Building the MCP Server

• The presenters use the Curo tool to rapidly generate the MCP server code, leveraging a pre-existing weather MCP server as a template.
• The MCP server is implemented in Python and uses the psycopg3 library to connect to the Aurora Postgres database.
• The server exposes the two tools ("Get Movie Characters" and "Get Actor Roles") by wrapping the SQL queries into the MCP server's API.

Securing the MCP Server

• The presenters highlight the importance of securing the MCP server and the underlying database, as it exposes the database to external LLMs.
• They demonstrate the use of Postgres Row-Level Security (RLS) to restrict access to the database based on user roles and permissions.
• The MCP server is configured to set the appropriate RLS environment variables before executing the SQL queries, ensuring that only authorized data is returned.

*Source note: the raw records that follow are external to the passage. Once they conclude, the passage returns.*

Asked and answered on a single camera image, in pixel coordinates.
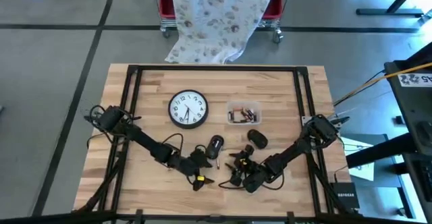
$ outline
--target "wooden table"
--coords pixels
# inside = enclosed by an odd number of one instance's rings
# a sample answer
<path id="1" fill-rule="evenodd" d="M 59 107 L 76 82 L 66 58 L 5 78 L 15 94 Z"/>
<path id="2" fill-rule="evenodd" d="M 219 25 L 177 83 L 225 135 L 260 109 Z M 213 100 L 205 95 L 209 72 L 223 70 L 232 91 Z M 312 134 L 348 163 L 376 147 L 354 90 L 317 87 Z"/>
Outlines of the wooden table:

Integrating with the Client Application

• The presenters show a simple Streamlit-based client application that interacts with the MCP server.
• The client application demonstrates how to call the MCP server's tools to retrieve movie character and actor role data.
• They highlight the importance of handling non-deterministic behavior from the LLM, such as the model attempting to access data it shouldn't have access to.

Key Takeaways

• MCP provides a framework for exposing backend data to LLMs and AI assistants, enabling them to interact with and query the data.
• Careful query design and optimization are crucial for efficient data retrieval, especially when dealing with large datasets.
• Securing the MCP server and the underlying database is essential to prevent unauthorized access and data exposure.
• Integrating the MCP server with client applications requires handling non-deterministic behavior from the LLM and enforcing appropriate access controls.

Technical Details

• Technologies used: Amazon Aurora Postgres, Curo, Postgres Row-Level Security, Streamlit
• Key Postgres features: Full-text search, CTEs, database comments
• MCP server implementation: Python, psycopg3 library

Business Impact

• MCP enables organizations to leverage the power of LLMs and AI assistants to interact with and query their backend data, unlocking new use cases and opportunities.
• Secure integration of MCP servers with existing applications and databases ensures that sensitive data is protected while still being accessible to authorized users and AI systems.
• The ability to quickly build and deploy MCP servers using tools like Curo can accelerate the development of AI-powered applications and services.

Examples

• The presenters demonstrate the use of the "Get Movie Characters" and "Get Actor Roles" tools, which retrieve data from the Aurora Postgres database.
• They show how to secure the MCP server using Postgres Row-Level Security, ensuring that only authorized users and roles can access the data.
• The Streamlit-based client application showcases how to interact with the MCP server and handle non-deterministic behavior from the LLM.